The t-shirt was marked as being for ages 5-8 but they must have been pretty big eight year olds as it really wasn’t all that tight on me, just somewhat on the short side, but that, along with the childish print on the front, just added to the little kid look that I would be going for this weekend.
My laptop was ready by the time I settled in front of it, for some nifty moves that sent me to the on-line storage site that dad had set up for all our back ups, as there’s nothing like a total wipe out of your electronic life to let you know just how important back ups were! Only back ups wasn’t the only thing that I used that site for, as hidden away in a password directory was my private stuff, and it was here that I went, looking for the instructions on how to fold a terry towel into a diaper that would fit a teenager.
Turning the laptop towards the bed, and increasing the font size so I’d be able to read the instructions from there, I set about following them as closely as any homework assignment I’d ever had which turned out not to be good enough as my first couple of attempts were complete rubbish.
It was on the fifth attempt that I finally achieved something that looked about right, in a triangle shape that would be big enough for me to wear, as a quick demonstration over my jeans proved, although there would only be one way to be sure of that fact which is why I next went into the bathroom en suite to my room to get the first thing I’d forgotten in my haste to regress myself.
I never explained to my parents just why I wanted such a large tub of plain talcum powder and they never asked which was just as well as I don’t think I could have come up with something convincing, but those thoughts were a long way from my mind, as I returned to my bedroom, not just with the talc but without wearing anything other than the too short, too childish T-shirt.
My excitement waved around in front of me even I as I did such an every day thing as depositing my jeans, underwear and socks into the laundry basket, and it continued to do so even as I got up onto my bed, and sat my naked bum right down in the middle of the terry cloth triangle.
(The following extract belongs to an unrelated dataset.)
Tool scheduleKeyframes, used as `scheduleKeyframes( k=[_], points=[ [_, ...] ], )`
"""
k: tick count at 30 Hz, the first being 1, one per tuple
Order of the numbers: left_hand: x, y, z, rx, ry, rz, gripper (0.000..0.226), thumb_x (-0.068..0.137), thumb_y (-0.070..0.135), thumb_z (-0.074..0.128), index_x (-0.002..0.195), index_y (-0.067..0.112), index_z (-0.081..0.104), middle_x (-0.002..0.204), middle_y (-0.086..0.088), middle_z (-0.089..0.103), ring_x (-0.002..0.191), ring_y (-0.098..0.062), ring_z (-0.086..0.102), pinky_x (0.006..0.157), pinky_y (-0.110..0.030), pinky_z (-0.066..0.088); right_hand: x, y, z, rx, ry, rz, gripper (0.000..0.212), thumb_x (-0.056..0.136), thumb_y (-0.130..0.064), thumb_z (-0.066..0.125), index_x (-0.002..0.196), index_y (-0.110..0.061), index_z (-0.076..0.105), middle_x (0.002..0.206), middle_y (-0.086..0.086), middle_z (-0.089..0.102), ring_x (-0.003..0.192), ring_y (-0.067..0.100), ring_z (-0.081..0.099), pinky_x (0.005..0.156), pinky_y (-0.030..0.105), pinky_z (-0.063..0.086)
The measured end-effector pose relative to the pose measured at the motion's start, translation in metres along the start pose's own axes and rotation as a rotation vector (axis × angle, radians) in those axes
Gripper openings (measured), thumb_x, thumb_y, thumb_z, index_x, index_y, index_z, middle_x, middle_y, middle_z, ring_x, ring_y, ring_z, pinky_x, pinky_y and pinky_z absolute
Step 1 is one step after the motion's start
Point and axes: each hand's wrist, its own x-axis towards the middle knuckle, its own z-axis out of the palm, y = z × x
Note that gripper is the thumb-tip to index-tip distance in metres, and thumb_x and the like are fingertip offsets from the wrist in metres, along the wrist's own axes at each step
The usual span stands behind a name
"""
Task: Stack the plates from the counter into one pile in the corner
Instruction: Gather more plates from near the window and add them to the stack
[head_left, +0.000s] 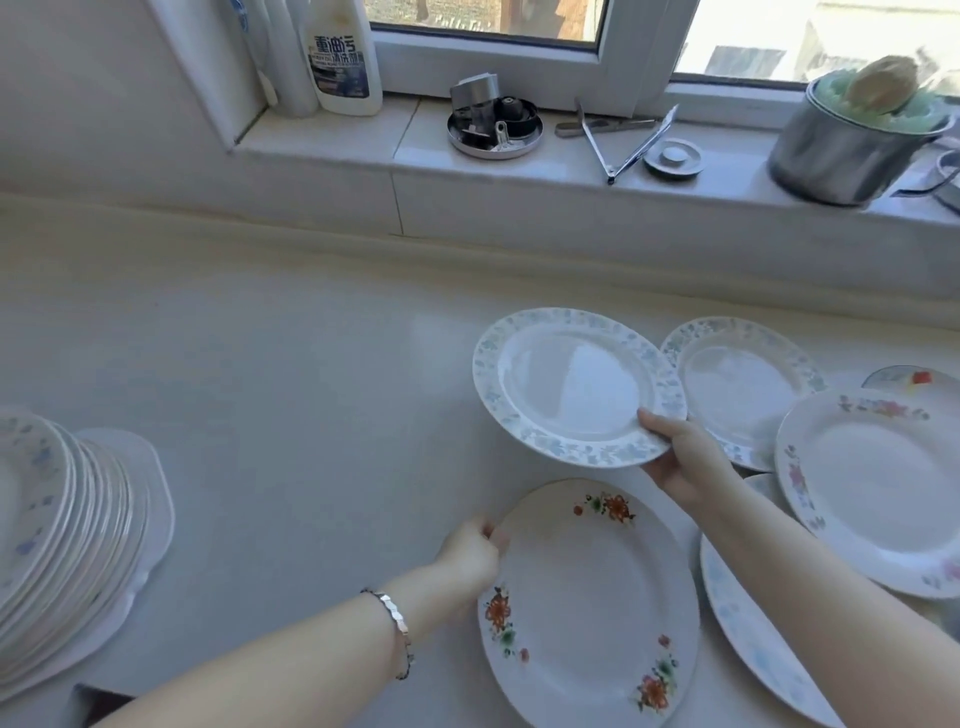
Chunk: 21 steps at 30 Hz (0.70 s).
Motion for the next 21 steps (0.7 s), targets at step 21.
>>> scheduleKeyframes(
  k=[21],
  points=[
    [-0.126,-0.160,-0.361,-0.618,1.130,0.102,0.030,0.092,0.019,0.046,0.063,0.017,0.049,0.076,-0.010,0.052,0.081,-0.022,0.048,0.070,-0.034,0.037,-0.086,0.092,0.212,0.081,-0.320,0.067,0.024,0.092,-0.010,0.043,0.108,-0.015,0.061,0.088,-0.002,0.076,0.080,0.011,0.073,0.065,0.026,0.059]
  ],
)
There was, I had to admit, nothing like sitting on a soft, fluffy towel, and certainly nothing like covering yourself in the sweat smelling white powder that soon turned the already pale parts of my otherwise tanned body, into the colour of your average ghostly vampire.
Now it was time for the ultimate nappy test. Reaching down between my legs, totally ignoring what was standing proud there, I grabbed the long pointed end of the towelling triangle and pulled it up so that it covered the very enjoyment that it was giving me.
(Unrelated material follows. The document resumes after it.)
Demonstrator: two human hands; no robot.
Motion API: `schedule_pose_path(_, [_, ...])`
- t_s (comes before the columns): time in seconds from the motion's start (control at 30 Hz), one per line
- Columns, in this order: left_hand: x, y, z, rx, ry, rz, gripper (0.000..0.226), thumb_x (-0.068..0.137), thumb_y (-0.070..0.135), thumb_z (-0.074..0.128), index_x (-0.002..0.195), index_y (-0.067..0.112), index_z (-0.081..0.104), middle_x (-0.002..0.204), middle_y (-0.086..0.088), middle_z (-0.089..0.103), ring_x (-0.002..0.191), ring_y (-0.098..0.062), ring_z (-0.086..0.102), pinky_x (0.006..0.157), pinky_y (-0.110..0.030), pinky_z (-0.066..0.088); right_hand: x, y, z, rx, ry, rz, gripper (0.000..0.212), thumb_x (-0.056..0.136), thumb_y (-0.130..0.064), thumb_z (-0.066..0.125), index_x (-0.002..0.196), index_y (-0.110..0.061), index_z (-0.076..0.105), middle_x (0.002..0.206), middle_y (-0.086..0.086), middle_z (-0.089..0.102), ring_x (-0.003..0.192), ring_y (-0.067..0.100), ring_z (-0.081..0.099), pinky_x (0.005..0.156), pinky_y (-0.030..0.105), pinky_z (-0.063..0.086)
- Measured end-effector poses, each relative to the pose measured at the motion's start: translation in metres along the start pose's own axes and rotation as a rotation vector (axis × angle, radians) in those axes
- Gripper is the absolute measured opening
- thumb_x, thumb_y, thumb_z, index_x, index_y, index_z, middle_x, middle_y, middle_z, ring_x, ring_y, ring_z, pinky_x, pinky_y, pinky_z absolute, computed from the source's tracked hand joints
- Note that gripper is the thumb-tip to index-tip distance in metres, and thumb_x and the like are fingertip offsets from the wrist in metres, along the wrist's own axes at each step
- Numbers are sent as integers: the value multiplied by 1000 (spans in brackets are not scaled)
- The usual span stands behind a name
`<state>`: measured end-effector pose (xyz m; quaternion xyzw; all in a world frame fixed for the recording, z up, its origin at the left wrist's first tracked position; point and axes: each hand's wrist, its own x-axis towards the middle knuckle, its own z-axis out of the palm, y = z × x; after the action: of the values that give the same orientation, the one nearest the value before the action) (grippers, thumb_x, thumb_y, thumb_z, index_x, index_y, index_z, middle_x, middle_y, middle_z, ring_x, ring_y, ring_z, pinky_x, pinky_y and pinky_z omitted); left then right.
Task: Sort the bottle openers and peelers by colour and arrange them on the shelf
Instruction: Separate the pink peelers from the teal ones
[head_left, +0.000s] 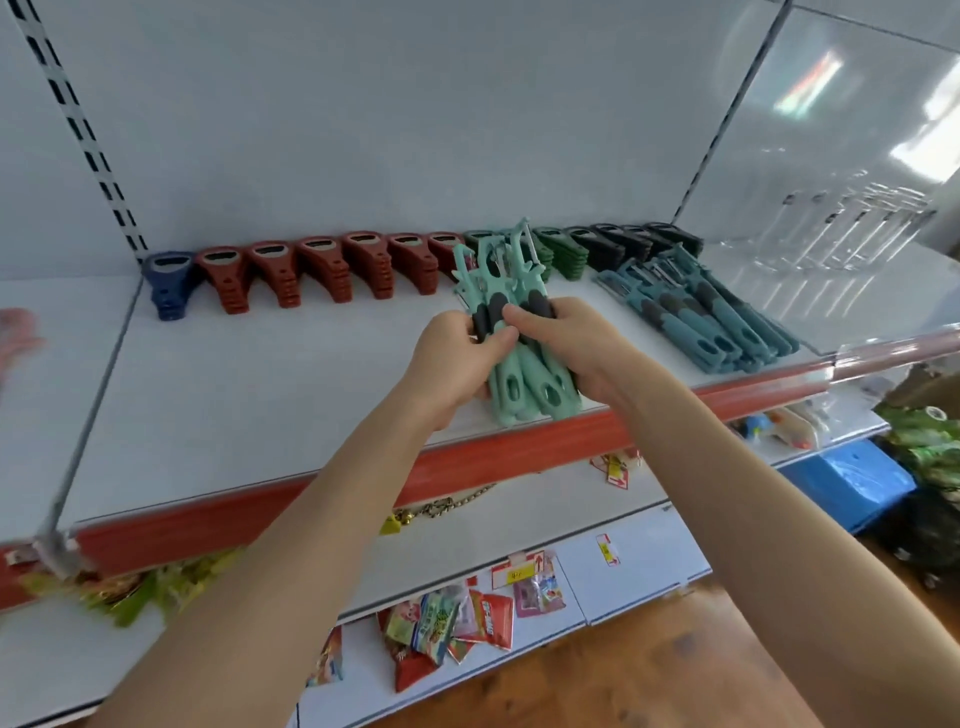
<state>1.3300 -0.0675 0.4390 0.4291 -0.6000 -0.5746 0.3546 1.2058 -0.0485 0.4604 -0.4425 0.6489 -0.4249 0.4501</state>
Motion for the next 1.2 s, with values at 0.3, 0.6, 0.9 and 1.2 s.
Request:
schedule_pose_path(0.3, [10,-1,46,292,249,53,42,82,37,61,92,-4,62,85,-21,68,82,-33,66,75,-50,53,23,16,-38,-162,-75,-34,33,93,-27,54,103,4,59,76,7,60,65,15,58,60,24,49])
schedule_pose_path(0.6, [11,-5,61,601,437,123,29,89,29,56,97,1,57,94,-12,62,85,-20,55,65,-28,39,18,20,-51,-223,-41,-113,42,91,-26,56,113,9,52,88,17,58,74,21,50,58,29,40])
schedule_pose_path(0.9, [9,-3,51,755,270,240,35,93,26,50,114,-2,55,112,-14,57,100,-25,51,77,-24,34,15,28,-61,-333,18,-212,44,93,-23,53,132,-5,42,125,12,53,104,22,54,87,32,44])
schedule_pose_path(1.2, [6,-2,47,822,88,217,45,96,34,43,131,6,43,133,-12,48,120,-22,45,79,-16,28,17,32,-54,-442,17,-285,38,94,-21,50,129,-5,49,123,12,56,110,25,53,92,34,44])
At this point I had to pause for a minute as I’d forgotten to make sure the safety pins were within reach, but once that oversight was rectified, I was able to pull up each end of the top parts of the triangle around the sides of my hips so that they would meet up with front part. Here, on both sides, I pushed the safety pins through the cloth, giving the entire thing one last hefty tug to make it as tight as possible, before I finally fastened the pins, by locking off the tops.
There I’d done it. I was wearing a nappy for the first time in little more than ten years, only it didn’t seem any more than I just had a towel wrapped around my waist, as if I’d just come out of the shower. Okay so it between my legs, which made it a little more interesting, as I slid myself from the bed, as it sort of bunched up down there. That rectified itself as I took the few steps I needed in order to get over to the wardrobe mirror.
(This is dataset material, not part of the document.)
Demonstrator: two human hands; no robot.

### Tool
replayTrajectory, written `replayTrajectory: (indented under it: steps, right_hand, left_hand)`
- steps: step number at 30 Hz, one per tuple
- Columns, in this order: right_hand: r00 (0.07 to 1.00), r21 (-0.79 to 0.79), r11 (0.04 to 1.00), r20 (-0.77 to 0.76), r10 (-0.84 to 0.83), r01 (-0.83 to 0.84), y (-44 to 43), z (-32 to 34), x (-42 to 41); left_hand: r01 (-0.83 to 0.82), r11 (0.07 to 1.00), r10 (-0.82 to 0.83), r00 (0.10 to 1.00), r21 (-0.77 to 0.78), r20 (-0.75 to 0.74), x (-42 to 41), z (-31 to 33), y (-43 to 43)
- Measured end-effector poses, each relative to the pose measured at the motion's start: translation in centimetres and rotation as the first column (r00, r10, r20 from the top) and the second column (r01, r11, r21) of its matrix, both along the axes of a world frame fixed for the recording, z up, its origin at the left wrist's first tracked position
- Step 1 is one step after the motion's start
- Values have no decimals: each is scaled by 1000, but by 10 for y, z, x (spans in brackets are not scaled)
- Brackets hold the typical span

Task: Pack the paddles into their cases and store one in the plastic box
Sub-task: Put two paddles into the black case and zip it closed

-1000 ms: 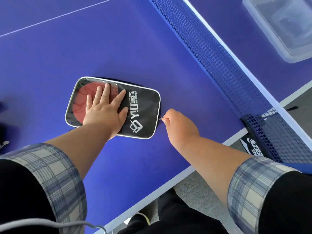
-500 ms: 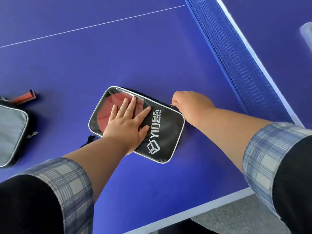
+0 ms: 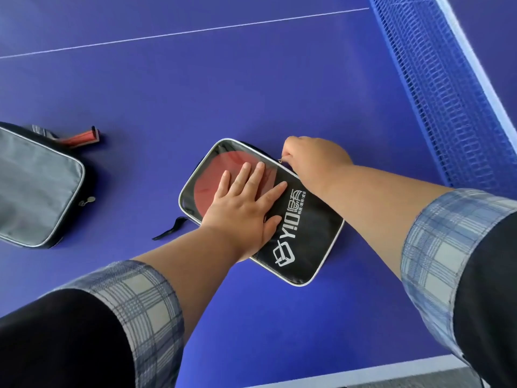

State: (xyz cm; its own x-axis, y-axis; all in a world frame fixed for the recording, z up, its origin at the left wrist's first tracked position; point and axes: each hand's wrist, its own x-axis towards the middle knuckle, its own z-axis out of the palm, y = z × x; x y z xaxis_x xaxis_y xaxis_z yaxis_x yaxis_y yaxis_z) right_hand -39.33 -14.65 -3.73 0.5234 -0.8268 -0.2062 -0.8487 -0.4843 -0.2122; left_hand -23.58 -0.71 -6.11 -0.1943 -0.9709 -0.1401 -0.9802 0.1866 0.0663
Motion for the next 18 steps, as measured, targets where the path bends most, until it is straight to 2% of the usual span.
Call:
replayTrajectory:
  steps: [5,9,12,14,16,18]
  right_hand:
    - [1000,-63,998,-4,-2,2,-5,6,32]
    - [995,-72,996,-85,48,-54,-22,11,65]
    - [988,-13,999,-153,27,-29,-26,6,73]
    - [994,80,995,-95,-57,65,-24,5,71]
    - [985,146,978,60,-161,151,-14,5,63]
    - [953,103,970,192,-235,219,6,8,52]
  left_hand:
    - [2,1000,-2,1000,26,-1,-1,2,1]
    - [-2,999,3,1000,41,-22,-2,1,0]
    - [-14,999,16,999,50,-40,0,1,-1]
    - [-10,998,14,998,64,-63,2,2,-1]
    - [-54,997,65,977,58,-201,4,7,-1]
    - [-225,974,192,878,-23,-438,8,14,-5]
The image I saw in the mirror wasn’t exactly what I’d been hoping for, but it wasn’t far from it either. The towel was fairly tight, and made quite a good fit around my body, although at the same time it appeared to bulk out around the back, both expanding and accentuating the roundness of my bum, while providing a totally smooth front that completely hid the turbulence that was going on within the towelling. Still along with the childish, outgrown shirt, the overall appearance, was heading in the right direction, of making me look less like a teenager and more like a baby, or at least a cross between the two, just like those I’d seen at the hospital after the flood.
Thankfully, all my family escaped from the trauma of the flood with little more than a few cuts and bruises, but as we’d probably swallowed more river water than was good for us, and as we had nowhere else to go, we’d spent a few days in hospital. Naturally with an emergency going on, there was no way we’d been able to stay together, so I’d ended up in a ward more normally used for kids and teenagers who were in for more serious reasons than ‘observation’. It was there that I saw what I thought was a bunch of little kids in nappies, only to discover a lot of them were actually my age, or older. They’d just never grown up inside their heads.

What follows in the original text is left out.